Could the data below be retyped exactly, without its pictures?

**** Information supplied

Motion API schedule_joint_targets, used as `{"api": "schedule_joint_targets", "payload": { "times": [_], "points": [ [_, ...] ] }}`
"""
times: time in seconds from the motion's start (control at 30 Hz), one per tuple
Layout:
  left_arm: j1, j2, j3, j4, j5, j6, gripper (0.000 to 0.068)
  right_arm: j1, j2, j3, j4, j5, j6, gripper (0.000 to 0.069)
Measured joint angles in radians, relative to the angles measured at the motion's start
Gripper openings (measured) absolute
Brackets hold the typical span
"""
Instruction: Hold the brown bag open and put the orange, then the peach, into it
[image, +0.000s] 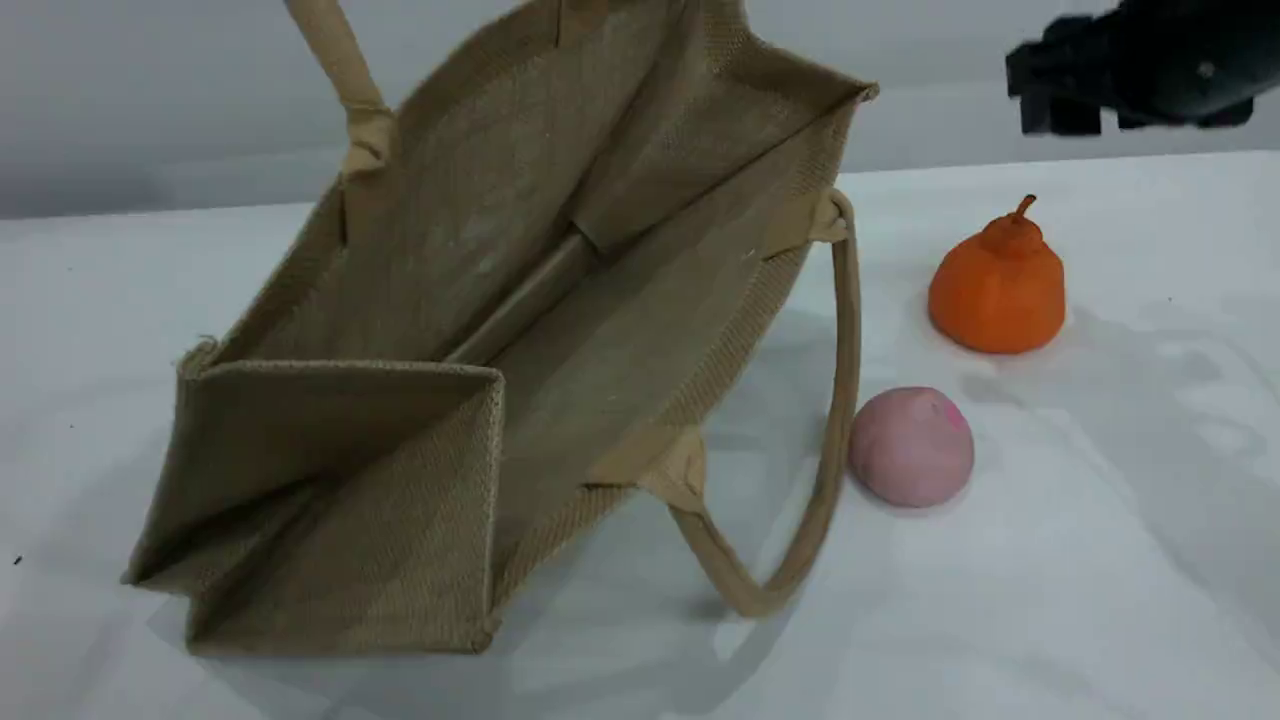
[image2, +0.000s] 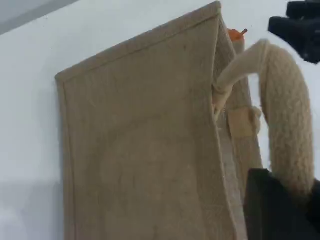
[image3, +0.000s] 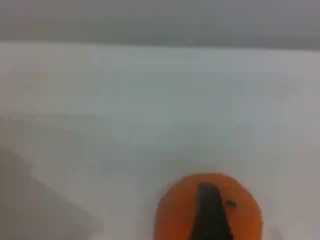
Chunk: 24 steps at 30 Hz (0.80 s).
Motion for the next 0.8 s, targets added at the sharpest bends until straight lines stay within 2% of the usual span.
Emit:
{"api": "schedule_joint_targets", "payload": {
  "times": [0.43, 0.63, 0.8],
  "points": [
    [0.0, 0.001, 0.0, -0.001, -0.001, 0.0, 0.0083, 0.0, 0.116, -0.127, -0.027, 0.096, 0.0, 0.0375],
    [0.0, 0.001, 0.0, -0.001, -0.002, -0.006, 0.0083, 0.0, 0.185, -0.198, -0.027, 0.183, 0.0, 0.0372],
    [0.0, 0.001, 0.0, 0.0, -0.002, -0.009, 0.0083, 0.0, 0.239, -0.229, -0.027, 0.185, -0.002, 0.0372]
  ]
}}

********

* [Result of the exercise]
Motion API schedule_joint_targets, used as `{"api": "schedule_joint_targets", "payload": { "times": [_], "points": [ [_, ...] ] }}`
"""
times: time in seconds from the motion's start (control at 30 Hz), one per tuple
Layout:
  left_arm: j1, j2, j3, j4, j5, j6, gripper (0.000 to 0.068)
  right_arm: j1, j2, j3, j4, j5, j6, gripper (0.000 to 0.069)
Measured joint angles in radians, relative to the angles measured at the motion's start
Gripper openings (measured) absolute
Brackets hold the typical span
"""
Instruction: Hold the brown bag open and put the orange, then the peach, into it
[image, +0.000s] 
[image2, +0.000s] 
[image3, +0.000s] 
Chunk: 24 steps at 30 Hz (0.80 s).
Motion for the next 0.8 s, targets added at the sharpest bends until straight lines stay within 2% of the usual span.
Emit:
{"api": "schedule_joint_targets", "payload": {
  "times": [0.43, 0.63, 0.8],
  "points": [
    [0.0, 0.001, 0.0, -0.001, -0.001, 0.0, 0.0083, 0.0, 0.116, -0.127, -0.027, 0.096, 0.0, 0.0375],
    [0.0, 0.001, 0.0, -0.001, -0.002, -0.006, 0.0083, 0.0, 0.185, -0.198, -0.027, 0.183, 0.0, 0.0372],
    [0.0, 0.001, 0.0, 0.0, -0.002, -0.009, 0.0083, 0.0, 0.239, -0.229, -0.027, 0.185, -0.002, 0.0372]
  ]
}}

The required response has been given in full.